Shihad: Beautiful Machine
By Shaun Chait
It’s a Shihad theme for each new album to be partly a response to the previous one. That would make ‘Beautiful Machine’ the chirpier, quieter, more POPular younger brother of the aggressive, moody and bulked up ‘Love Is The New Hate’. It’s a nice and well-accepted theory, but only partly accurate. In truth, Shihad are at their very best when in equal parts combining crashing brute metal strength with pop tilting melody. And every album has ‘em (think All The Young Fascists off the last effort, or for the ultimate verse/chorus contrast of the two, Alive). On ‘Beautiful Machine’, this winning formula is represented by the instant Shihad classic Chameleon and Rule The World - with its menacing big riff reminiscent of the last album and threatening a monster, only this time dragged off in a shiny glam rock direction.

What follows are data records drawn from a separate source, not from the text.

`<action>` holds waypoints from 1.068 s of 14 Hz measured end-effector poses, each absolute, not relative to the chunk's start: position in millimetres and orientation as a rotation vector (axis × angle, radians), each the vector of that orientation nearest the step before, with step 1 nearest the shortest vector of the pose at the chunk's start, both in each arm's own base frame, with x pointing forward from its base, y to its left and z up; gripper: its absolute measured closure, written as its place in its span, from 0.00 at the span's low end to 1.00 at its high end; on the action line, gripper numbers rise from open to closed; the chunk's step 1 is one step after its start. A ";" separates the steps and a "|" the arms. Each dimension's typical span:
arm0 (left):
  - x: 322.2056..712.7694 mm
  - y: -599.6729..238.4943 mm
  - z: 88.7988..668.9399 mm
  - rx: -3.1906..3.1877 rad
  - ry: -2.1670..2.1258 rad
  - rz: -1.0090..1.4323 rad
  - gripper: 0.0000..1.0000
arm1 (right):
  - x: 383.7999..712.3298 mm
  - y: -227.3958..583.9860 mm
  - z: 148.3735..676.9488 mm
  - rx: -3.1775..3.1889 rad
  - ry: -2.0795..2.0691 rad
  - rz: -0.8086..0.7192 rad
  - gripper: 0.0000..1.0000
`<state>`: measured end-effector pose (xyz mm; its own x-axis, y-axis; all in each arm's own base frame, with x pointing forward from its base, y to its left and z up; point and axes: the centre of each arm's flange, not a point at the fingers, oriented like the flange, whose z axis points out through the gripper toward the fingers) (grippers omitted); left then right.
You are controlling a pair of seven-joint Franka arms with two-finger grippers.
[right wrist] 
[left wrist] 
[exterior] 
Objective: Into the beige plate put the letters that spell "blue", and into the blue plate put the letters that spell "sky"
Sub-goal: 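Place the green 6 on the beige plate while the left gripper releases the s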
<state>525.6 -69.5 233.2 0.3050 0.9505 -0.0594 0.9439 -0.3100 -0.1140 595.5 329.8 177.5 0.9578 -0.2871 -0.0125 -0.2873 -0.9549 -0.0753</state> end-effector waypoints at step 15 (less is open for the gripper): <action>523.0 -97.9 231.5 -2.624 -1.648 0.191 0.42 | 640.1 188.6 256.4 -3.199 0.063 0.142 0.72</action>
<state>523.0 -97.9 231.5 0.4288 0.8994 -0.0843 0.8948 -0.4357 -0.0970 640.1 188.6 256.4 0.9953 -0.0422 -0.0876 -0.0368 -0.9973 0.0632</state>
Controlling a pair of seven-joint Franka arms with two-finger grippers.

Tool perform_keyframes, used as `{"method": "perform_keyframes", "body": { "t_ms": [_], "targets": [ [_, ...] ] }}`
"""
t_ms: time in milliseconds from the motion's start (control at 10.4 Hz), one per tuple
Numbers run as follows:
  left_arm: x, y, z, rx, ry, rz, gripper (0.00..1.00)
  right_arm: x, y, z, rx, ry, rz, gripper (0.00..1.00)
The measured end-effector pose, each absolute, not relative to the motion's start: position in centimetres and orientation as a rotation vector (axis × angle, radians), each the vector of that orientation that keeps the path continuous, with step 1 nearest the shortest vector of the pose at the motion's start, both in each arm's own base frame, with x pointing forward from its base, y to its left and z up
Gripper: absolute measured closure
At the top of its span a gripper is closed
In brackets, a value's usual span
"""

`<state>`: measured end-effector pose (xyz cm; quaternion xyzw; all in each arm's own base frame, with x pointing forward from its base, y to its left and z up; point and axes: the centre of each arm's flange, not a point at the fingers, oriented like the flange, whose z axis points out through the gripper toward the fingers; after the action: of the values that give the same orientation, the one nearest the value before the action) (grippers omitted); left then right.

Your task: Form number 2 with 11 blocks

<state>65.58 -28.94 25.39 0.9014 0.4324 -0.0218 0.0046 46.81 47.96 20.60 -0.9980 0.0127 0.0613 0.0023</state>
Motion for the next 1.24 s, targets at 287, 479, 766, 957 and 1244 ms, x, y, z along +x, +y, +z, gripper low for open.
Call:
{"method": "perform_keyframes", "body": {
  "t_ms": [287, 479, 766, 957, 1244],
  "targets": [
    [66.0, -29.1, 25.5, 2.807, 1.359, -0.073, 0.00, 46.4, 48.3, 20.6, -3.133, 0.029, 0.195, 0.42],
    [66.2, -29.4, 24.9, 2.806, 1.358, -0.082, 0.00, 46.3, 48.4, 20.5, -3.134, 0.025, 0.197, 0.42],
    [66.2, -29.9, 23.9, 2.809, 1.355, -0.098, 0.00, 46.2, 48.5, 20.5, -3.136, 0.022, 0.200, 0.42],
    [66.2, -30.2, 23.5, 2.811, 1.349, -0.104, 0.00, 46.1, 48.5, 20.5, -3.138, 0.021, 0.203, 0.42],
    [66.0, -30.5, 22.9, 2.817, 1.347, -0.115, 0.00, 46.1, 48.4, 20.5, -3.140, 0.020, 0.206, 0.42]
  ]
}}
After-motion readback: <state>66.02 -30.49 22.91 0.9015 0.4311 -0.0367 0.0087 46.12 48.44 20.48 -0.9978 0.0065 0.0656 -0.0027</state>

Although this album has been termed the ‘most accessible’ (read: ‘melodic’) I’ve found it more of a grower than previous outings. Hard to Please reveals itself to be emotive and beautifully expressed, while Eliza and especially The Bible and The Gun open up on every listen. Lyrically there’s plenty of religion and politics to the fore here. Recorded in Melbourne, it was produced by the band with Matt Lovell and mixed in London by Alan Moulder.